Both systems achieved high rates of identification (98.9% for Biotyper sirius and 97.9% for VITEK MS PRIME) and agreement both at the genus (100%) and the species (96.3%) level in the routine laboratory setting with just a single attempt per isolate (Table 2). Identified species were mostly Enterobacterales followed by Staphylococcus spp. and Enterococcus spp. The distribution of species and summary of test scores is illustrated in the Online Resource Fig. 1 and Table 1.

Table 2.

Rate of identification and agreement of both MALDI-TOF MS systems after single measurement

Biotyper sirius VITEK MS PRIME
N (%) N (%) P value
Total isolates 618 618
Isolates with ID 611 (98.9) 605 (97.9) 0.18
No ID 6 (1.0) 10 (1.6) 0.31
No spectrum aquired 1 (0.1) 3 (0.5) 0.31
Score ≥ 2.0 (high consistency) 587 (95.0)
Score ≥ 2.0 (low consistency) 7 (1.1)
Score 1.7–1.99 17 (2.8)
Confidence value 99.9% 568 (91.9)
Confidence value 60–99.8% 11 (1.8)
Low discrimination 26 (4.2)
Pair of ID 598
Agreement on genus level 598 (100.0)
Agreement on species level 576 (96.3)

There was no bacterial isolate that could not be identified by both systems.

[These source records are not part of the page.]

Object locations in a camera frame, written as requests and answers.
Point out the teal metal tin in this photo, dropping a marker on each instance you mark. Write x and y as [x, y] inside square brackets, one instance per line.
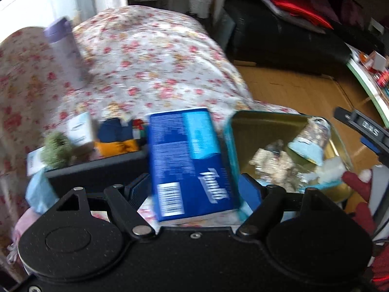
[258, 130]

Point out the blue tissue pack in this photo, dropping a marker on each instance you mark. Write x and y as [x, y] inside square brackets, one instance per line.
[182, 158]

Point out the light blue face mask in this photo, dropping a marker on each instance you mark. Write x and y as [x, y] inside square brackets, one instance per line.
[41, 191]

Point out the white card box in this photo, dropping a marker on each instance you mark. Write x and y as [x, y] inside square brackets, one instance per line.
[378, 60]

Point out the floral blanket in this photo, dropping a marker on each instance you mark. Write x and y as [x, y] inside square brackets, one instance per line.
[152, 51]

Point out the green fuzzy ball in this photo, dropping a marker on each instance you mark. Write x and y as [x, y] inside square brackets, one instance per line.
[57, 149]

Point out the small white packet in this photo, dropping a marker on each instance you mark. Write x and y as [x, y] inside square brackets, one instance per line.
[34, 162]

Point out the red plush toy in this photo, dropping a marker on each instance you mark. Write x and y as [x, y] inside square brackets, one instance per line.
[363, 216]

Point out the crinkled silver foil bag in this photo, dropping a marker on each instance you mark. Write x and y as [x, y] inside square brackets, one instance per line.
[273, 164]

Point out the white cotton wad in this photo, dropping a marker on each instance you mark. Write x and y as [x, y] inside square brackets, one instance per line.
[332, 168]

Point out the pink cloth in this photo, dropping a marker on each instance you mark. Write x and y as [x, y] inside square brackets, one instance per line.
[25, 228]

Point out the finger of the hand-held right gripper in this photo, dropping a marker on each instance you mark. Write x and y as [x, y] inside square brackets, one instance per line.
[369, 129]

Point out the red satin cushion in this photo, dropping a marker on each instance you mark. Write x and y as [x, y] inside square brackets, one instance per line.
[301, 9]

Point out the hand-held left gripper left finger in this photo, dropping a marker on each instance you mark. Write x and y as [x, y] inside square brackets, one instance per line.
[136, 190]

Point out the glass coffee table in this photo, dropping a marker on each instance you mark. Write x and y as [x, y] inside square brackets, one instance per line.
[370, 91]

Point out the small white carton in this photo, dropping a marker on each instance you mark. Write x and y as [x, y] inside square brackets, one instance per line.
[80, 130]

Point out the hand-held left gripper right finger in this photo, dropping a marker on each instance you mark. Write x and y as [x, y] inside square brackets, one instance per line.
[250, 191]

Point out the purple lidded bottle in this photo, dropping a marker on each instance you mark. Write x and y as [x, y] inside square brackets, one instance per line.
[67, 54]

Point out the red can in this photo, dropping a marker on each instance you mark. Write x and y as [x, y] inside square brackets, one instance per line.
[383, 79]

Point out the black leather sofa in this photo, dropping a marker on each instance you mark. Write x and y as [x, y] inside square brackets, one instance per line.
[288, 45]

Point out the navy and orange glove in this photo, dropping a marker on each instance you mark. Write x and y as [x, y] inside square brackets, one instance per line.
[117, 140]

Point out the leaning glass pane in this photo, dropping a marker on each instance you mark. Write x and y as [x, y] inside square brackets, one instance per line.
[226, 29]

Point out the black box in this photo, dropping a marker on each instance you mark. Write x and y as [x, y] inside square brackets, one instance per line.
[91, 170]

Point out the potted plant in white pot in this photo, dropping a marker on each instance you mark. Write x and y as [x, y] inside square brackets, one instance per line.
[199, 6]

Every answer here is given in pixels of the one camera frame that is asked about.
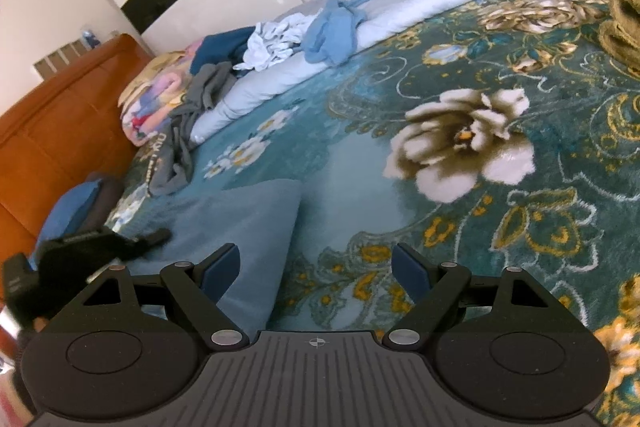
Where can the blue folded clothes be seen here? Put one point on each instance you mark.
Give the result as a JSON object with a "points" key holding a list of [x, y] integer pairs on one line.
{"points": [[65, 217]]}

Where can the yellowish pillow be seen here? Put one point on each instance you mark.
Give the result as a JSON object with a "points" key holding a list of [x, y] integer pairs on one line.
{"points": [[155, 67]]}

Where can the colourful floral folded blanket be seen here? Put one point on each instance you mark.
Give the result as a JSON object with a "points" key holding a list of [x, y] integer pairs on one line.
{"points": [[150, 107]]}

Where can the teal floral blanket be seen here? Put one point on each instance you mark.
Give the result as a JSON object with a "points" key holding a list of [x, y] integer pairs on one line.
{"points": [[375, 147]]}

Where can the orange wooden headboard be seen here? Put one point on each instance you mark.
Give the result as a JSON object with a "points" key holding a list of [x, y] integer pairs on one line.
{"points": [[50, 132]]}

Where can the dark teal garment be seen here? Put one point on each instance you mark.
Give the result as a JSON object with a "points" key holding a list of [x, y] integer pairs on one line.
{"points": [[220, 47]]}

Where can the white patterned garment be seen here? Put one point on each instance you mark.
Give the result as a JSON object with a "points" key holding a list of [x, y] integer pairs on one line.
{"points": [[270, 44]]}

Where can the white slatted rack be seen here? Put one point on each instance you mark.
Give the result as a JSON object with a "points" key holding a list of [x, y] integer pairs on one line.
{"points": [[57, 62]]}

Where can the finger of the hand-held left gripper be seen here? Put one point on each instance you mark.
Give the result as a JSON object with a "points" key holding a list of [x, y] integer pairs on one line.
{"points": [[150, 239]]}

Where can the blue bottle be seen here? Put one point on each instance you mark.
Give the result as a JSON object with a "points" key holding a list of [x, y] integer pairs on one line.
{"points": [[91, 38]]}

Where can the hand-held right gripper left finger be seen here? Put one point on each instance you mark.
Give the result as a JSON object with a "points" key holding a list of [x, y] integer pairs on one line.
{"points": [[222, 269]]}

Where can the grey garment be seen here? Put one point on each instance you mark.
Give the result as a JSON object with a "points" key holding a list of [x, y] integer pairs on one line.
{"points": [[195, 107]]}

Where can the small blue garment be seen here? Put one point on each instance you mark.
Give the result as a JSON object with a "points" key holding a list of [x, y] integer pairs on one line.
{"points": [[330, 37]]}

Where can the light blue long-sleeve shirt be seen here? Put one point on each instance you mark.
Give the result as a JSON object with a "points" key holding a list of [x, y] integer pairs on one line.
{"points": [[240, 217]]}

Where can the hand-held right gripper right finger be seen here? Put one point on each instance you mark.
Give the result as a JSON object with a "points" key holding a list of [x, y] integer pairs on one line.
{"points": [[410, 269]]}

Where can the olive knit sweater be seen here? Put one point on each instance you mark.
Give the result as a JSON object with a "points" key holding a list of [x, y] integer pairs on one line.
{"points": [[622, 22]]}

Of the 20 isolates that were not identified on the first attempt of testing by either system, 14 were tested again with the same protocol used for initial identification. The other six isolates were lost in the follow-up and were excluded from further analysis as they were not retained after the first measurement. All retested isolates were identified in the retesting run. Including the retesting of bacterial isolates, both systems identified 100% of isolates with 100% agreement at the genus level and 96% agreement at the species level. The isolates with disagreement on species level between both systems are listed in Online Resource Table 2. Most of those disagreements (n = 19, 82.6%) were within the E. cloacae complex. Other disagreements were between Bacteroides faecis and B. thetaiotaomicron (n = 1), Gardnerella leopoldii/swidsinskii and G. vaginalis (n = 1), and between P. hauseri, P penneri, and P. vulgaris (n = 2).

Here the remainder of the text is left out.